A DISGRACED peer is enjoying a taxpayer funded golden silence in the House of Lords.

Lord Hanningfield is embroiled in his fourth expenses scandal after it emerged he claimed £86,614 between 2009 and 2015.

National figures out yesterday suggest, despite pocketing the cash, he did not speak in a single debate during that time.

He may actually have spoken once, about two years ago during a debate about railway stations.

It is the latest controversy involving the former Essex pig farmer Paul White turned leader of Essex County Council.

Some periods of silence were enforced with Hanningfield spending different periods in jail and suspended from the House, both for his creative ways of claiming expenses.

He is not the only voluntarily mute peer, according to the Electoral Reform Society.

The campaign group revealed 116 silent peers have claimed £1.3million in allowances and expenses in the past year.

30 peers did not speak during the whole of the last Parliament, while claiming £772,719.

Chief Executive Katie Ghose said: “These figures show that the House of Lords is well and truly bust.

“The case is now stronger than ever for serious reform of Britain’s unelected upper chamber - a chamber that is spiralling out of control, both in terms of size and cost.”

The House of Lords recently welcomed 45 new members at a cost of about £1.2million per year.

They will be sitting alongside the shameless representative from West Hanningfield.

The 74-year-old was jailed for nine months in 2011 for fiddling his Parliamentary expenses.

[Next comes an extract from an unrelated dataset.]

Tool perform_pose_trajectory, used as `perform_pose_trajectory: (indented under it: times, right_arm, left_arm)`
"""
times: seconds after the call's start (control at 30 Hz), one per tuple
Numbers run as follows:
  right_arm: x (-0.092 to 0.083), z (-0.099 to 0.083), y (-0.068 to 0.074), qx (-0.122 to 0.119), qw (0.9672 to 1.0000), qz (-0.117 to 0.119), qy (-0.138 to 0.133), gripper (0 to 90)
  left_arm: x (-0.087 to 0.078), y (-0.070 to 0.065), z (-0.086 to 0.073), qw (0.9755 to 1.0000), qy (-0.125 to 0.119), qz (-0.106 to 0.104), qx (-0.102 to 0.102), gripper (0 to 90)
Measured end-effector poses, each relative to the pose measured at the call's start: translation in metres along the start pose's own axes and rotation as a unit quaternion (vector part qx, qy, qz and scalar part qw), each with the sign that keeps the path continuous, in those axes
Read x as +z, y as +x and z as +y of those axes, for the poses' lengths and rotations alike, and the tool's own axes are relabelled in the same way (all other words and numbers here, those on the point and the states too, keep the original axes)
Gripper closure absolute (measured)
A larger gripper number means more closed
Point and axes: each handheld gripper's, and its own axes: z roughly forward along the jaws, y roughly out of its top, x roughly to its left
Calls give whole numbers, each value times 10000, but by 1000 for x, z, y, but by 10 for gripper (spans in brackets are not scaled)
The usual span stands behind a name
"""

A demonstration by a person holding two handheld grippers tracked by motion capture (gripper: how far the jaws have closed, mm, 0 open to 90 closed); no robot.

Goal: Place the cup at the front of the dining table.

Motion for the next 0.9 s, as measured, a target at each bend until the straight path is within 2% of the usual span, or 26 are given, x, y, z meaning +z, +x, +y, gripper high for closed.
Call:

He falsely claimed £13,379 for overnight stays in London when he was actually at home.

He served nine weeks.

Essex County Council then investigated his almost £300,000 in expenses while leader at County Hall and claimed he had spent £50,000 wrongly on the council’s credit card.

No criminal charges followed and the council abandoned the claim after he refused to pay and it emerged it would cost an estimated £110,000 to try and get it back.

Lord Hanningfield denies any wrongdoing in his former role as leader.

Last year he was suspended from the Hopuse of Lords for a year and ordered to repay £3,300.

He was visiting the House to claim his £300 daily allowance and over one month left 11 times after less than 40 minutes.

The Lords Privileges and Conduct Committee said the peer, jailed in 2011 over his parliamentary expenses, should face the maximum sanctions and suspended him until the end of the last Parliament.

He claimed he was caught out due to a technicality, namely not being able to provide evidence of doing any work while there.

Lord Hanningfield and Essex County Council were approached for comments.

Lord Hanningfield could not be reached and County Hall declined to add anything to previous statements about his alleged conduct.